Please print every record that follows, keeping each one exactly as it is.

---------- DATA

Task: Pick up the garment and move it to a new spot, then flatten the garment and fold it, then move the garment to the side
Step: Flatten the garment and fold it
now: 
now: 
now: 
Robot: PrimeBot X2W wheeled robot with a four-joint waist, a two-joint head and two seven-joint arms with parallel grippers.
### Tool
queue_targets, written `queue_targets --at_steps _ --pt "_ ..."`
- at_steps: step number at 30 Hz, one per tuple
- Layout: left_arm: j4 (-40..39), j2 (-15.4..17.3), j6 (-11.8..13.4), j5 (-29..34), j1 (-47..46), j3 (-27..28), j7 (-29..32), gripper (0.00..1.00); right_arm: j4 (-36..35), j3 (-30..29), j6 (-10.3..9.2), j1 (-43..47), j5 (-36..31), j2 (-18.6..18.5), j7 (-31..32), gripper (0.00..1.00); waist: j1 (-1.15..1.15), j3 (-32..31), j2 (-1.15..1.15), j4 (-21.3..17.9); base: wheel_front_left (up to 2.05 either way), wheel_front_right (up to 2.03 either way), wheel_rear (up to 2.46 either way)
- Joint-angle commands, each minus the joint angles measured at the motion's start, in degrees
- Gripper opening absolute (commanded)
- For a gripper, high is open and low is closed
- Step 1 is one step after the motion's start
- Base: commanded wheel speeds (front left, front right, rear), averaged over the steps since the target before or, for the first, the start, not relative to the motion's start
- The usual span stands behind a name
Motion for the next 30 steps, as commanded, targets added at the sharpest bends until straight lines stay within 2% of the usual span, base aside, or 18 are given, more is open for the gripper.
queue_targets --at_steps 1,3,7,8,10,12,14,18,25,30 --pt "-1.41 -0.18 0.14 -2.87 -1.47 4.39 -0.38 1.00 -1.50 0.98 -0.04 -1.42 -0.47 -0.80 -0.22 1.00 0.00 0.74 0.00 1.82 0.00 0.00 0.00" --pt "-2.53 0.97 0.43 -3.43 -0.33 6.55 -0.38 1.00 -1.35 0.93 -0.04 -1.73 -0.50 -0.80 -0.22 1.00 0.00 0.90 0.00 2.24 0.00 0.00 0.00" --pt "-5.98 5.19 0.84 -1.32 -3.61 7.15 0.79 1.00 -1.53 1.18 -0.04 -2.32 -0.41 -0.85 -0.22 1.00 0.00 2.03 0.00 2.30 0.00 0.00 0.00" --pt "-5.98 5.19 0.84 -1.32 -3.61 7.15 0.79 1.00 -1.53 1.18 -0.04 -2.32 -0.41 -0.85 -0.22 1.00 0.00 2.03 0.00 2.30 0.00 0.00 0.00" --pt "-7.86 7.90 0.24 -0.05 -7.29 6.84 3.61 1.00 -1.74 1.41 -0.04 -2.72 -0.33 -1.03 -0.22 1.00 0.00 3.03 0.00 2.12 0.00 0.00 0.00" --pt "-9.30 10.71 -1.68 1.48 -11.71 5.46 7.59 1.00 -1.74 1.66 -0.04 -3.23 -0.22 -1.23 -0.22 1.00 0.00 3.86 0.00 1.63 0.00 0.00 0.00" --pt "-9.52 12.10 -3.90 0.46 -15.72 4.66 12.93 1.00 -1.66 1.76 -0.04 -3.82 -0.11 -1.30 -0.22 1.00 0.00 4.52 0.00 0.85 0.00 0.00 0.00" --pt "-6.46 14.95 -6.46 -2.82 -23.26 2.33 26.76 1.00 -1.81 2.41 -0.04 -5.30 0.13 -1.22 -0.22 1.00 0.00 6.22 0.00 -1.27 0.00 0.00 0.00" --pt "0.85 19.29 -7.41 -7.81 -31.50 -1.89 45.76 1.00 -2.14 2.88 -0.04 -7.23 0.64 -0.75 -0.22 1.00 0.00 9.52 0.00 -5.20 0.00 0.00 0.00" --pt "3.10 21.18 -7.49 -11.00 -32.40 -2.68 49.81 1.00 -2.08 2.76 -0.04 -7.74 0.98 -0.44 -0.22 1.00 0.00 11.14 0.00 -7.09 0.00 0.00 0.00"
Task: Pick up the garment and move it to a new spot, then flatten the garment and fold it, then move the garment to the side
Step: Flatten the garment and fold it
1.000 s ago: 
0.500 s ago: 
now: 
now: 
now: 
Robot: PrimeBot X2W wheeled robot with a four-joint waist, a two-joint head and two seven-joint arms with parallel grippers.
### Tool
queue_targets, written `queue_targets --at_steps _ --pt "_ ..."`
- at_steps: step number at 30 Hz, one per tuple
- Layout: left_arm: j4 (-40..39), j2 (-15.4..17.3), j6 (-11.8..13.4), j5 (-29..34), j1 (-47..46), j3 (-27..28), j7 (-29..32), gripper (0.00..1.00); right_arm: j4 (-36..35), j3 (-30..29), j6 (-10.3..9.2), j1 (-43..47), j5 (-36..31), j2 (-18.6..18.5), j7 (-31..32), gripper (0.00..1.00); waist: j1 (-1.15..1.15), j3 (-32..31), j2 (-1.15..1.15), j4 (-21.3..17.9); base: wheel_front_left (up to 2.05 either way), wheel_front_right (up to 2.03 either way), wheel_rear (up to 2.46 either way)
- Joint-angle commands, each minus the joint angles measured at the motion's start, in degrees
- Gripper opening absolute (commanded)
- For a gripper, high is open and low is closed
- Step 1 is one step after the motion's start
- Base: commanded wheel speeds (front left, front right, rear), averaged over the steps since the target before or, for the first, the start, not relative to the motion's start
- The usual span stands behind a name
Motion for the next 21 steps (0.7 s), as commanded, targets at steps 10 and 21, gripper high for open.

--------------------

▶ WORKED SOLUTION:
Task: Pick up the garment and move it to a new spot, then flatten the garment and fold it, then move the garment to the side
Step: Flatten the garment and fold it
now: 
now: 
now: 
Robot: PrimeBot X2W wheeled robot with a four-joint waist, a two-joint head and two seven-joint arms with parallel grippers.
### Tool
queue_targets, written `queue_targets --at_steps _ --pt "_ ..."`
- at_steps: step number at 30 Hz, one per tuple
- Layout: left_arm: j4 (-40..39), j2 (-15.4..17.3), j6 (-11.8..13.4), j5 (-29..34), j1 (-47..46), j3 (-27..28), j7 (-29..32), gripper (0.00..1.00); right_arm: j4 (-36..35), j3 (-30..29), j6 (-10.3..9.2), j1 (-43..47), j5 (-36..31), j2 (-18.6..18.5), j7 (-31..32), gripper (0.00..1.00); waist: j1 (-1.15..1.15), j3 (-32..31), j2 (-1.15..1.15), j4 (-21.3..17.9); base: wheel_front_left (up to 2.05 either way), wheel_front_right (up to 2.03 either way), wheel_rear (up to 2.46 either way)
- Joint-angle commands, each minus the joint angles measured at the motion's start, in degrees
- Gripper opening absolute (commanded)
- For a gripper, high is open and low is closed
- Step 1 is one step after the motion's start
- Base: commanded wheel speeds (front left, front right, rear), averaged over the steps since the target before or, for the first, the start, not relative to the motion's start
- The usual span stands behind a name
Motion for the next 30 steps, as commanded, targets added at the sharpest bends until straight lines stay within 2% of the usual span, base aside, or 18 are given, more is open for the gripper.
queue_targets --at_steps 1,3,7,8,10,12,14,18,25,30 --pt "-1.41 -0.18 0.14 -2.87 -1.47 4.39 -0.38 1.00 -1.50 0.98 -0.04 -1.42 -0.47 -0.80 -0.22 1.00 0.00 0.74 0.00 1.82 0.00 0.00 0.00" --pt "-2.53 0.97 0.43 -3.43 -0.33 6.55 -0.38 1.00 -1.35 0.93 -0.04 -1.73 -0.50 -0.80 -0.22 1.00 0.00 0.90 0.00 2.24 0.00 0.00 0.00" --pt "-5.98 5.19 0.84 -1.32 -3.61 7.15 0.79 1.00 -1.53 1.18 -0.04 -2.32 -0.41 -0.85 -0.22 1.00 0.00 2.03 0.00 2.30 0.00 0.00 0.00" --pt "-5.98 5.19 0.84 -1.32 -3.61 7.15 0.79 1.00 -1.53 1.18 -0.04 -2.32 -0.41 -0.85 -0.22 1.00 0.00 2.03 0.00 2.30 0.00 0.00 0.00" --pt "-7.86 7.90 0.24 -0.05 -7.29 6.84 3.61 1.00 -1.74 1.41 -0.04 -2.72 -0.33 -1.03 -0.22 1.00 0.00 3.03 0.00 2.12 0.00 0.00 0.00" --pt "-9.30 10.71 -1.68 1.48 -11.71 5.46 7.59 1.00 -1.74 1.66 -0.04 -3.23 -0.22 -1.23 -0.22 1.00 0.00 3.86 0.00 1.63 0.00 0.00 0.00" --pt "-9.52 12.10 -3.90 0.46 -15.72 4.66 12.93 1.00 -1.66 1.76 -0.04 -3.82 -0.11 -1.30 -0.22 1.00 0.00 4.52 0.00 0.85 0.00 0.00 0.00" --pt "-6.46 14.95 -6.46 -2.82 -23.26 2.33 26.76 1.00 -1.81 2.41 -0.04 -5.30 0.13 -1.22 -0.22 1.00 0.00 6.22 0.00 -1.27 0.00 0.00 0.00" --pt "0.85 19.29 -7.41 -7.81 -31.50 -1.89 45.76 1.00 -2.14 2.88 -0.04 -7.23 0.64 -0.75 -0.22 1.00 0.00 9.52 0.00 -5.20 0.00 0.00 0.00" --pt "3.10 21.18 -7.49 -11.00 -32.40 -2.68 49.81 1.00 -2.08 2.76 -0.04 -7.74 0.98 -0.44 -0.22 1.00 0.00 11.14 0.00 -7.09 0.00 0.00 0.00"
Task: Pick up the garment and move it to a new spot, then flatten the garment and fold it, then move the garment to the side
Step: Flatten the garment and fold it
1.000 s ago: 
0.500 s ago: 
now: 
now: 
now: 
Robot: PrimeBot X2W wheeled robot with a four-joint waist, a two-joint head and two seven-joint arms with parallel grippers.
### Tool
queue_targets, written `queue_targets --at_steps _ --pt "_ ..."`
- at_steps: step number at 30 Hz, one per tuple
- Layout: left_arm: j4 (-40..39), j2 (-15.4..17.3), j6 (-11.8..13.4), j5 (-29..34), j1 (-47..46), j3 (-27..28), j7 (-29..32), gripper (0.00..1.00); right_arm: j4 (-36..35), j3 (-30..29), j6 (-10.3..9.2), j1 (-43..47), j5 (-36..31), j2 (-18.6..18.5), j7 (-31..32), gripper (0.00..1.00); waist: j1 (-1.15..1.15), j3 (-32..31), j2 (-1.15..1.15), j4 (-21.3..17.9); base: wheel_front_left (up to 2.05 either way), wheel_front_right (up to 2.03 either way), wheel_rear (up to 2.46 either way)
- Joint-angle commands, each minus the joint angles measured at the motion's start, in degrees
- Gripper opening absolute (commanded)
- For a gripper, high is open and low is closed
- Step 1 is one step after the motion's start
- Base: commanded wheel speeds (front left, front right, rear), averaged over the steps since the target before or, for the first, the start, not relative to the motion's start
- The usual span stands behind a name
Motion for the next 21 steps (0.7 s), as commanded, targets at steps 10 and 21, gripper high for open.

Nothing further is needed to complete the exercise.